Detailing the country’s economy and the importance of remittances from expatriate Nepalese, the ambassador said, “Remittances from the 2.3 million Nepali expatriates living mainly in the Middle-East and others elsewhere, account for nearly a large amount of our country’s GDP. Among GCC states, KSA has 550,000 and Qatar has over 450,000 Nepalese, have the largest number of emigrants , followed by UAE with 250,000 and Kuwait with around 62,000.”

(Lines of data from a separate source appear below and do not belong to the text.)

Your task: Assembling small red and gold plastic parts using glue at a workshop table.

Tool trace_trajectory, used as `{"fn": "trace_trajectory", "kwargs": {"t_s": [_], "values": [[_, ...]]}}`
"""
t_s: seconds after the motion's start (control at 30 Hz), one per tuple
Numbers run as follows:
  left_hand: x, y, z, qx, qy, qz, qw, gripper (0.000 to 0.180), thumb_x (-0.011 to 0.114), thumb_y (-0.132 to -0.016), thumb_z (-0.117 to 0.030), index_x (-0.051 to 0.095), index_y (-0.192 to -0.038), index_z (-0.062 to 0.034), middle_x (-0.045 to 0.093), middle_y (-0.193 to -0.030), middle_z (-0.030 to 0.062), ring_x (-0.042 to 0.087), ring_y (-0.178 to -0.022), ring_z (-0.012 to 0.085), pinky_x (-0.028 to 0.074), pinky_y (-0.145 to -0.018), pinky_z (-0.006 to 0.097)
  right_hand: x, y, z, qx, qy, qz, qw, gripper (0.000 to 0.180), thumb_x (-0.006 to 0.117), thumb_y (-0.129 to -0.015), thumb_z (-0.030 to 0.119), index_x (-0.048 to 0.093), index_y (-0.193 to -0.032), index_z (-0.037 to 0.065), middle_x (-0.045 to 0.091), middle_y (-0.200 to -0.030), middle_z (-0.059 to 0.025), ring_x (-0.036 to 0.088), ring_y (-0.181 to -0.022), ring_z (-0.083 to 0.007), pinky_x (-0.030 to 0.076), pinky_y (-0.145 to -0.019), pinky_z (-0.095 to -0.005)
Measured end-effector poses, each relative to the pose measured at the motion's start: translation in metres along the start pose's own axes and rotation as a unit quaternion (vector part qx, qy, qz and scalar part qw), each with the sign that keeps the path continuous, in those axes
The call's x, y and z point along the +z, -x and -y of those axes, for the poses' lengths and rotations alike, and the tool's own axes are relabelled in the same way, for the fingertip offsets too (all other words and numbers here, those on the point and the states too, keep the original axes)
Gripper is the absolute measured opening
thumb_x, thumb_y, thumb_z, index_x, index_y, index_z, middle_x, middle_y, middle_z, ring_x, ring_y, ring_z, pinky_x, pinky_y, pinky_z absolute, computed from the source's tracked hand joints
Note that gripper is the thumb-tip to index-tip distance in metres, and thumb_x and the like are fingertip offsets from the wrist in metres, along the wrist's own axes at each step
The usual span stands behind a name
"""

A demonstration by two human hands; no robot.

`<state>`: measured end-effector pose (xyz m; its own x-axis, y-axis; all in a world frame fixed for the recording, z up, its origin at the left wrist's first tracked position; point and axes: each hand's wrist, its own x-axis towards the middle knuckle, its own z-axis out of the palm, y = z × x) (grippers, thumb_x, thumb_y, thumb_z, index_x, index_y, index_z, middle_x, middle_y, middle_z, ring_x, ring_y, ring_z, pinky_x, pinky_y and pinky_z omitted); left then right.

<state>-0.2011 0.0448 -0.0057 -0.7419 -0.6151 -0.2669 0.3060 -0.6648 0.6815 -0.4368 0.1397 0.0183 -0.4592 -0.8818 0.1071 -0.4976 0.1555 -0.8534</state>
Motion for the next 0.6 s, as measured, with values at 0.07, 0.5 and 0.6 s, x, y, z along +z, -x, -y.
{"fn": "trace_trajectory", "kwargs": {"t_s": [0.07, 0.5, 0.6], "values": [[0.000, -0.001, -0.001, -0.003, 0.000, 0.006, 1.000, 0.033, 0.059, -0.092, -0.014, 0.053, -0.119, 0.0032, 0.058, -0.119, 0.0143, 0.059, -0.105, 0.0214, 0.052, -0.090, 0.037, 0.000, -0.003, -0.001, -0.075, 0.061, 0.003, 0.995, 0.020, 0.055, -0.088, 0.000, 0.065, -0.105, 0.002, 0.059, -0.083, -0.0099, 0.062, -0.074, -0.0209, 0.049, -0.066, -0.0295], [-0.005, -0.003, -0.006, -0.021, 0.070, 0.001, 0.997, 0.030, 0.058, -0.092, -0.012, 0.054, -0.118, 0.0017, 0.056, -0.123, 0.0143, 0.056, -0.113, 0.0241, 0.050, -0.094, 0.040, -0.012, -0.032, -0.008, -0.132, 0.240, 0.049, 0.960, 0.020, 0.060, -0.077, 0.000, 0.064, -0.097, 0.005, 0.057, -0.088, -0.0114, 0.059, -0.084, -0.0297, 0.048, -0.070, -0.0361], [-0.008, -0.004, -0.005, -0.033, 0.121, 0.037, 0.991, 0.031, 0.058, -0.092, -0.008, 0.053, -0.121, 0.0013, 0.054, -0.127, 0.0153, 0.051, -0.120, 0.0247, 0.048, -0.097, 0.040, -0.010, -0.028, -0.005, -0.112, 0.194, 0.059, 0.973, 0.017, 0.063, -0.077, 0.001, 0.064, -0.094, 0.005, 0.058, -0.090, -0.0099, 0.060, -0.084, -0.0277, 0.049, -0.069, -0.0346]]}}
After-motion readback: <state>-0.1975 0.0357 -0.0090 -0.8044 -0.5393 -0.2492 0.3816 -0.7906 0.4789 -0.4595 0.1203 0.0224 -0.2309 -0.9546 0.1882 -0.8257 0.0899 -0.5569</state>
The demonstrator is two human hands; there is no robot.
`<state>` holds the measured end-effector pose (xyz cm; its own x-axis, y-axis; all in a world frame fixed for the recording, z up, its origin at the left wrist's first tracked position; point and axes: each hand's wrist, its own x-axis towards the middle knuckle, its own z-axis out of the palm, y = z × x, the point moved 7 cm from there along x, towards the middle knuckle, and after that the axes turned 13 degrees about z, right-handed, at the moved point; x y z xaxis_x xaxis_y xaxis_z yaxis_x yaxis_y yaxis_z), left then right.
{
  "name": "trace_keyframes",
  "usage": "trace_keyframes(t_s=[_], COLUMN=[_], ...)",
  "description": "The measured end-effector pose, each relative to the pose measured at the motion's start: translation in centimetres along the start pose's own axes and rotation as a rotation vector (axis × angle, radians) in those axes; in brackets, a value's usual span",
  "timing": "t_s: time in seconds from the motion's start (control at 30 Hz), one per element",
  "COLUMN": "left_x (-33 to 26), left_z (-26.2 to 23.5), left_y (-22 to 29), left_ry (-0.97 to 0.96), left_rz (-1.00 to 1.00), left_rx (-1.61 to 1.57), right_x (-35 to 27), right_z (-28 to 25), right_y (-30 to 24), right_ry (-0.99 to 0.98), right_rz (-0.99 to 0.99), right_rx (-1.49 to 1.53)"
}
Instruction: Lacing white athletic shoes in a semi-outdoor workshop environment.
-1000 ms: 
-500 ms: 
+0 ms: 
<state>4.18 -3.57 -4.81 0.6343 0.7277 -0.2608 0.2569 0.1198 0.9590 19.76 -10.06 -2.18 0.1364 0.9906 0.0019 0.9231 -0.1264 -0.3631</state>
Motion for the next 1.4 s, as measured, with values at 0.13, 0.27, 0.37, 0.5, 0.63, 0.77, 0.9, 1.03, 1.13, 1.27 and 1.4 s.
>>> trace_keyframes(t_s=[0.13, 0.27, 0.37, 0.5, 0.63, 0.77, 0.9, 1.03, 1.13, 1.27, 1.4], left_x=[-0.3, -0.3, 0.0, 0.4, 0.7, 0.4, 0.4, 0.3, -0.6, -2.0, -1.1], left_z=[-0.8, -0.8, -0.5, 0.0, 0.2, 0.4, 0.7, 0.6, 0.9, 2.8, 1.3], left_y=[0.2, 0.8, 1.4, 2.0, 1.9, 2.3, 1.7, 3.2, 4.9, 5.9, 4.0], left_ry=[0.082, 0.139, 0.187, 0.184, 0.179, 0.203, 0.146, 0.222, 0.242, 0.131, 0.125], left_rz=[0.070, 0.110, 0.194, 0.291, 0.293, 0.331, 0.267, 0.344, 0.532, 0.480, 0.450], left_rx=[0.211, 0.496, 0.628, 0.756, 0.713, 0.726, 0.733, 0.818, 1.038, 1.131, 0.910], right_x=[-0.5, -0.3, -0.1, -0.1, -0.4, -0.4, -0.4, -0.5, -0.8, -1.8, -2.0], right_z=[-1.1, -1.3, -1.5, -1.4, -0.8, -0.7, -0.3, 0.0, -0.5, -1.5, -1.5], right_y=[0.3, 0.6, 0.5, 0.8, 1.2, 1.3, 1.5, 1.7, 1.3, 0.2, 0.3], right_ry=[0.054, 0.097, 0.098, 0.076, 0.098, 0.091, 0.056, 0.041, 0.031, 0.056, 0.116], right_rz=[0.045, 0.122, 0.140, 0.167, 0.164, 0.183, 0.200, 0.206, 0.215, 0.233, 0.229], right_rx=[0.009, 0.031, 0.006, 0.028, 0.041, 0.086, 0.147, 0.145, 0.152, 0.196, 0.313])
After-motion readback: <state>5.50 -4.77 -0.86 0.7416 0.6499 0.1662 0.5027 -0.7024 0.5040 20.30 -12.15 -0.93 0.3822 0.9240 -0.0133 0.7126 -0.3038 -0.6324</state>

“Tourism is another major source of revenue for Nepal, and since the opening of the embassy in Kuwait, there has been an uptick in the number of tourists from the country. Some of the schools in Kuwait have taken their students to visit Nepal and experience village life there. With its towering mountains, raging rivers, a verdant, scenic landscape and a wide variety of wildlife, the country is a natural haven for tourists providing something exciting for everyone.

From rafting, mountaineering and other adventure tourisms to trekking, wildlife and ecotourism, Nepal provides a full range of exciting activities for tourists.” With regard to bilateral trade between Nepal and Kuwait the ambassador said that direct trade was quite insignificant and most Nepali products found in Kuwait were coming in through agencies in India. “There is considerable scope for increasing trade between the two countries, especially in the agriculture sector and in the carpet and garment industries, as well as through Kuwaiti investments in infrastructure and power generation. Nepal has the potential to generate 83000 MW of hydro-electric power, of which nearly half is commercially feasible.

Currently, the country generates only a little less than 1,000 MW of hydro-electric power and significant opportunities for investments exist in this sector. It is noteworthy that the government of Kuwait has funded a couple of infrastructure projects, including roads and a hydro-electric project in Nepal, through the Kuwait Fund for Economic Development. We have now invited the Nepal Chamber of Commerce to visit Kuwait and interact with their counterparts in the country so as to further boost bilateral trade.” Speaking on a personal level, the ambassador said, “My wife and I have two sons and a daughter, and we are also the proud grandparents of five grand-children. Earlier, as a pastime, I used to write poems and short stories, and I have penned several short-stories in Nepalese language, some of which have been translated into English and Bengali. In addition, I enjoy listening to a wide variety of music and I am also a fairly good cook. Whenever I find time, which is quite rare these days, I enjoy cooking for the family and friends. I believe that cooking while using one’s own hands has a therapeutic effect; you tend to relax and loosen up when involved in cooking, and it is a great stress reliever.”

The job in Kuwait has been quite challenging and was a new kind of experience for me. This involvement in labor issues and personal problems of Nepalese has been an eye-opener and at times a very emotional experience for me; especially when you encounter tragic situations I must add that the Government of Kuwait, and the Ministry of Interior and Foreign Affairs in particular, has helped us immeasurably in this regard, often paying for the air-tickets to send the unfortunate victims back home.” Concluding the interview, the ambassador added, “On the occasion of the upcoming Nepali festival of Tihar, I would like to wish my fellow citizens as well as the people and government of Kuwait, peace, prosperity and happiness.”